La tensione commerciale tra gli Stati Uniti e l’Unione Europea continua a crescere nel 2025, con conseguenze significative per il settore agroalimentare italiano. Le recenti tariffe imposte da Washington su acciaio e alluminio hanno innescato una reazione a catena, portando a una risposta della Commissione Europea e a dichiarazioni allarmanti da parte di Giancarlo Giorgetti, ministro dell’Economia. Durante un’interrogazione alla Camera dei Deputati, Giorgetti ha evidenziato come la politica di dazi dell’amministrazione Trump possa danneggiare l’economia italiana e, per estensione, il commercio globale.
Il ministro ha espresso preoccupazione per l’incertezza che circonda le relazioni commerciali, affermando che nessuno può prevedere con certezza gli sviluppi futuri. Ciò che appare certo è che i dazi minacciati dal presidente Trump potrebbero colpire in modo particolare le produzioni italiane più competitive, escludendo le nicchie del lusso.
Un’analisi condotta da Nomisma per Cia-Agricoltori Italiani ha rivelato che, se la guerra commerciale tra Stati Uniti e Unione Europea dovesse proseguire, i prodotti agroalimentari italiani più comuni potrebbero subire gravi danni. Tra questi spicca il pecorino romano, il quale, essendo prevalentemente utilizzato grattugiato, risulta facilmente sostituibile con prodotti alternativi in caso di un aumento significativo dei prezzi.

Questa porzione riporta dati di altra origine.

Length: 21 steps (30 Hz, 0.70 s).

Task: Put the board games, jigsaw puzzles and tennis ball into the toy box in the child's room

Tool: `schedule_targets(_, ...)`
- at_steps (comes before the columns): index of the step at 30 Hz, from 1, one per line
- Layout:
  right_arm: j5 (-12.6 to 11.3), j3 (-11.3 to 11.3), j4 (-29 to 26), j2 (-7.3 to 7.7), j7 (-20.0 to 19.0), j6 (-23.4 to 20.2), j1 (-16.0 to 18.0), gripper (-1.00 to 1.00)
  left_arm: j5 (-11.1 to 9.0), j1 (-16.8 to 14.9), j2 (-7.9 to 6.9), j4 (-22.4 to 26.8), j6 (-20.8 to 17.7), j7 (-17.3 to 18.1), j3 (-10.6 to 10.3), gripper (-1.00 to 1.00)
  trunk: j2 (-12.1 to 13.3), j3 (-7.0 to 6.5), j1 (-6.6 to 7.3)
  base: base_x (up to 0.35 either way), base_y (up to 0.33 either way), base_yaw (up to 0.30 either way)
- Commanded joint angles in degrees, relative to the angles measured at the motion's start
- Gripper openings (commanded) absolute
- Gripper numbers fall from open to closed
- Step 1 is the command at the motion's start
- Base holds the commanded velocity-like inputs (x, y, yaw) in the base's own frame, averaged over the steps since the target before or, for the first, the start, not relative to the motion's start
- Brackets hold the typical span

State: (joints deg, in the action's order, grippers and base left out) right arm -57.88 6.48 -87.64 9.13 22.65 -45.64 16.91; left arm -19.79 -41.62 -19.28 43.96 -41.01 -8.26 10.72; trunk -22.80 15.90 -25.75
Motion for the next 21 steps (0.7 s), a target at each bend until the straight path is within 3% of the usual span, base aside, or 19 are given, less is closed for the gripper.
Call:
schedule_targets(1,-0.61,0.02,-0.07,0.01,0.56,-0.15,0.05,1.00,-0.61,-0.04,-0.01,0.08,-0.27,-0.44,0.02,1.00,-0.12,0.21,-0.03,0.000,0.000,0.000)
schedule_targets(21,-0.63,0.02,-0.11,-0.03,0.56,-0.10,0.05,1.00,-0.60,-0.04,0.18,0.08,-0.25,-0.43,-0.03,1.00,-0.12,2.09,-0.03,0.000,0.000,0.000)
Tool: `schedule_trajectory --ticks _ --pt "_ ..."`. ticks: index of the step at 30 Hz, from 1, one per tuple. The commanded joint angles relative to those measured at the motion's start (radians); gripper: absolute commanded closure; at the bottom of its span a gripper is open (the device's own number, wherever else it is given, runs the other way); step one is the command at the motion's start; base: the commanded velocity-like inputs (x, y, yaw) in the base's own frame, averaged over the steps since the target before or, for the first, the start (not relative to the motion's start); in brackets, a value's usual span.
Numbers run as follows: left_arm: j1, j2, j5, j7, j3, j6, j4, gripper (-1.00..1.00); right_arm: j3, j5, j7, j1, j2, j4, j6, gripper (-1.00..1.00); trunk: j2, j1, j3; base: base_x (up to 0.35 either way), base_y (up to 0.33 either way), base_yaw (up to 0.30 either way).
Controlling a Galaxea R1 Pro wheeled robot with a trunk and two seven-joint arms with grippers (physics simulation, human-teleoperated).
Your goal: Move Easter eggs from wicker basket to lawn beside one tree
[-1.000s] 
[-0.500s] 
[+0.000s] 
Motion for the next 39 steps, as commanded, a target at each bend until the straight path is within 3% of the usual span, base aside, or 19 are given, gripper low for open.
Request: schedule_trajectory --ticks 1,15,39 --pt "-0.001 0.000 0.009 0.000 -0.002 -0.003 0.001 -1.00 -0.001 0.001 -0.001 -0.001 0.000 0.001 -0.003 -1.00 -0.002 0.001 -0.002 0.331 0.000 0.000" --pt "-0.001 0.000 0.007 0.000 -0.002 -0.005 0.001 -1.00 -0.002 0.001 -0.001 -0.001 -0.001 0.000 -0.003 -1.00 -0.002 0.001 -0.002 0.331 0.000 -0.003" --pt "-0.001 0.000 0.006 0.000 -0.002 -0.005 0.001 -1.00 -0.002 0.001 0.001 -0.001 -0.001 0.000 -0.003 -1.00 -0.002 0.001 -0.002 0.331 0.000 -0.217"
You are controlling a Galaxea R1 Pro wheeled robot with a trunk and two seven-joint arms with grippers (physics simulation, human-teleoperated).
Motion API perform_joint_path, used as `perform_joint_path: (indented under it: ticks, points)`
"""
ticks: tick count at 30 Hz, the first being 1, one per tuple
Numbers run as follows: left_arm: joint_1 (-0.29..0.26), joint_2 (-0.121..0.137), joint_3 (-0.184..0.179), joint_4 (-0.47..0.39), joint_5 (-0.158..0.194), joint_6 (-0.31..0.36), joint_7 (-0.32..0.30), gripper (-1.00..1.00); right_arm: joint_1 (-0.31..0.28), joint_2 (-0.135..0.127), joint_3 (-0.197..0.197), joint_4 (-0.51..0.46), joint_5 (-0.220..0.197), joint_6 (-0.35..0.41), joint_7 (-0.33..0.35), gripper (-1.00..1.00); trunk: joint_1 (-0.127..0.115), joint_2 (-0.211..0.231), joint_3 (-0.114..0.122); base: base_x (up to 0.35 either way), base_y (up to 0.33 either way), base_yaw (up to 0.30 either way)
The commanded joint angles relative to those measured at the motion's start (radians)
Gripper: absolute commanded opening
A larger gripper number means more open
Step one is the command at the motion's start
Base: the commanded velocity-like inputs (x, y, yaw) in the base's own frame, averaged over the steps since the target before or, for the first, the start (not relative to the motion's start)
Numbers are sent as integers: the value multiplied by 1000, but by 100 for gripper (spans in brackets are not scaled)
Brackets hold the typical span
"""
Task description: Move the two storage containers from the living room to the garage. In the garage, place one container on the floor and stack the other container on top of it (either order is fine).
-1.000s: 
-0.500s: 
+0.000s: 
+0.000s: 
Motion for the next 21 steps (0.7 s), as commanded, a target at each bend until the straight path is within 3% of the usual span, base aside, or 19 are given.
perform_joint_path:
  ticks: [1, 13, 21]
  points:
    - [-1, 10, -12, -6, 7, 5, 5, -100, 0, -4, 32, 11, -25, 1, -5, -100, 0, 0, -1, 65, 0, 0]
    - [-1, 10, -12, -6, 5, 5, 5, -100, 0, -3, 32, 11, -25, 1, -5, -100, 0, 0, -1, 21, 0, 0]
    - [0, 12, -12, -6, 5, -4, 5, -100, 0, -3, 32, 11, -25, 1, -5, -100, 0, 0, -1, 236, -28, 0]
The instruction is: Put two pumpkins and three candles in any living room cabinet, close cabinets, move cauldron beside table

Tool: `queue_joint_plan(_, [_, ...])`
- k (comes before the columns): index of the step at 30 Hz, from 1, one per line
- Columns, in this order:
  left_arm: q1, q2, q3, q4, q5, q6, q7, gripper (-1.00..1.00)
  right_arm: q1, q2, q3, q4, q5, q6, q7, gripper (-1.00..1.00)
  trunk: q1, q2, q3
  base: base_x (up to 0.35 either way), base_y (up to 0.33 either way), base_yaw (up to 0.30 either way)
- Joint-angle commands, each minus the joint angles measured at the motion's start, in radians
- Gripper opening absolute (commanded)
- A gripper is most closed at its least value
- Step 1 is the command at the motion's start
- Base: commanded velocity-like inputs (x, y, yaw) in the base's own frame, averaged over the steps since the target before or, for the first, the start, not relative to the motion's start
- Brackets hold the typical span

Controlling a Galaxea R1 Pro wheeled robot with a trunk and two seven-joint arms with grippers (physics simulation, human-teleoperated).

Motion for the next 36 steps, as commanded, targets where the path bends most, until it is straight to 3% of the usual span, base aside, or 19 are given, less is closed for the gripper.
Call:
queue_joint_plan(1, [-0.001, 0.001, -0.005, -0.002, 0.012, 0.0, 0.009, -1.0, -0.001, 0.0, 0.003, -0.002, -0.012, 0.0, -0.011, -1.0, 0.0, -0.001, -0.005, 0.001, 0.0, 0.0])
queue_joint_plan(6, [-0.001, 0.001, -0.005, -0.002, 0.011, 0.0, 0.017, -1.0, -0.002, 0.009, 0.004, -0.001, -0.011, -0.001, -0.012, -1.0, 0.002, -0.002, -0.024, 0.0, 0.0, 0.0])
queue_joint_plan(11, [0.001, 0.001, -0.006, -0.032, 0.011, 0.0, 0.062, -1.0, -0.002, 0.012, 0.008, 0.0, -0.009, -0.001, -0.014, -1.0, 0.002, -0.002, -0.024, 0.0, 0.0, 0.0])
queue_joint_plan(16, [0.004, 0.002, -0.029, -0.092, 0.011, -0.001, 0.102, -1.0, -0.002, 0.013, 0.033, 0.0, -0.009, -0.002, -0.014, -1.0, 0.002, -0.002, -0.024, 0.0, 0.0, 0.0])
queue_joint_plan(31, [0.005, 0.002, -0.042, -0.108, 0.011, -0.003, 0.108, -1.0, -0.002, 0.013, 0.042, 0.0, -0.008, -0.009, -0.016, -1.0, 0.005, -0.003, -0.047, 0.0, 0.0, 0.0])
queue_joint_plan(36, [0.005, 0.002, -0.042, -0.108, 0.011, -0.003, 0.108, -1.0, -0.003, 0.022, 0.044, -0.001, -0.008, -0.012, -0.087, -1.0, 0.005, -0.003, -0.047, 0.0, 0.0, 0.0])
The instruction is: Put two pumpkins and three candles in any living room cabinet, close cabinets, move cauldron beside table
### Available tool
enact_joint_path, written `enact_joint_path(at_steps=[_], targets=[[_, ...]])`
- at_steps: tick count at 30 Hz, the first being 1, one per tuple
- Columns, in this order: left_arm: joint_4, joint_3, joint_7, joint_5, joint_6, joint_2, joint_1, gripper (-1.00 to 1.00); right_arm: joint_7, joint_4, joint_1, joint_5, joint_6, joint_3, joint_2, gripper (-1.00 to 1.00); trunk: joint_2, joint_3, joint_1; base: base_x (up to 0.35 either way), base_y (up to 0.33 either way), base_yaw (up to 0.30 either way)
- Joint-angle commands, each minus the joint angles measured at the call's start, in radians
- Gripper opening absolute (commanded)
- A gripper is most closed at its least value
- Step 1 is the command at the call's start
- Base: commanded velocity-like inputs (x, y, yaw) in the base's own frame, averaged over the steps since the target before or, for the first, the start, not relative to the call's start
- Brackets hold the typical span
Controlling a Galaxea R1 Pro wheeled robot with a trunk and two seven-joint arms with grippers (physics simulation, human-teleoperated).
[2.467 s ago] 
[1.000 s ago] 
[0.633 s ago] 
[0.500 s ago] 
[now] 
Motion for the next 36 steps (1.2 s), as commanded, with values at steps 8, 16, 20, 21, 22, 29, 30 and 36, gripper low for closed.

La situazione si complica ulteriormente con l’eventuale innalzamento delle barriere commerciali nel mercato statunitense. Prodotti come il sidro di mele, oli e aceti si trovano tra i più vulnerabili. Anche i vini DOP di fascia media, come il prosecco, potrebbero risentire della situazione. Secondo l’Unione Italiana Vini, quasi il 98% delle bottiglie italiane è destinato al mercato statunitense, e l’Osservatorio UIV ha registrato un incremento del 20% nel volume delle esportazioni nel bimestre finale del 2024 rispetto all’anno precedente.
Se si considera l’ipotesi di dazi al 25%, il settore vinicolo italiano potrebbe affrontare perdite dirette di circa 470 milioni di euro, escludendo gli effetti indiretti sull’export globale, che potrebbero portare il danno totale a quasi un miliardo di euro. Cristiano Fini, presidente nazionale di Cia, ha sottolineato l’urgenza di un’azione diplomatica per preservare i successi raggiunti nel settore agroalimentare, che ha visto un incremento del 158% nelle esportazioni verso gli Stati Uniti negli ultimi dieci anni.
Francesco Lollobrigida, ministro dell’Agricoltura, ha dichiarato che il governo italiano sostiene ogni iniziativa intrapresa dall’Unione Europea riguardo ai dazi statunitensi. Anche Matteo Salvini, vicepremier e leader della Lega, ha messo in evidenza l’importanza della contrattazione, ricordando come alcuni prodotti, come il vino, siano stati esentati dai dazi in passato.
Stefano Vaccari, capogruppo del Partito Democratico in commissione Agricoltura, ha richiesto la creazione di un piano strategico nazionale per il settore agricolo. Nel frattempo, la cantina Arnaldo Caprai di Montefalco ha già provveduto a trasferire negli Stati Uniti la produzione necessaria per il mercato statunitense fino al primo trimestre del 2026.
L’azienda veneta Pasqua Vini ha scelto di diversificare i propri mercati e posizionarsi nella fascia alta, suggerendo di ripartire eventuali dazi tra produttori, rivenditori e consumatori. Riccardo Cotarella, presidente di Assoenologi, ha affermato che il vino italiano mantiene un forte appeal negli Stati Uniti, paragonabile a quello del Parmigiano, anche se è prevedibile una contrazione dei consumi.
Antonio Tajani, ministro degli Esteri, ha espresso preoccupazione per le notizie riguardanti i dazi, ma ha assicurato che il governo italiano è pronto a proteggere le proprie imprese. In un video pubblicato prima della sua partenza per il G7 Esteri in Canada, ha annunciato un incontro con le imprese previsto per il 21 marzo, durante il quale presenterà le strategie e le proposte del governo per affrontare la situazione.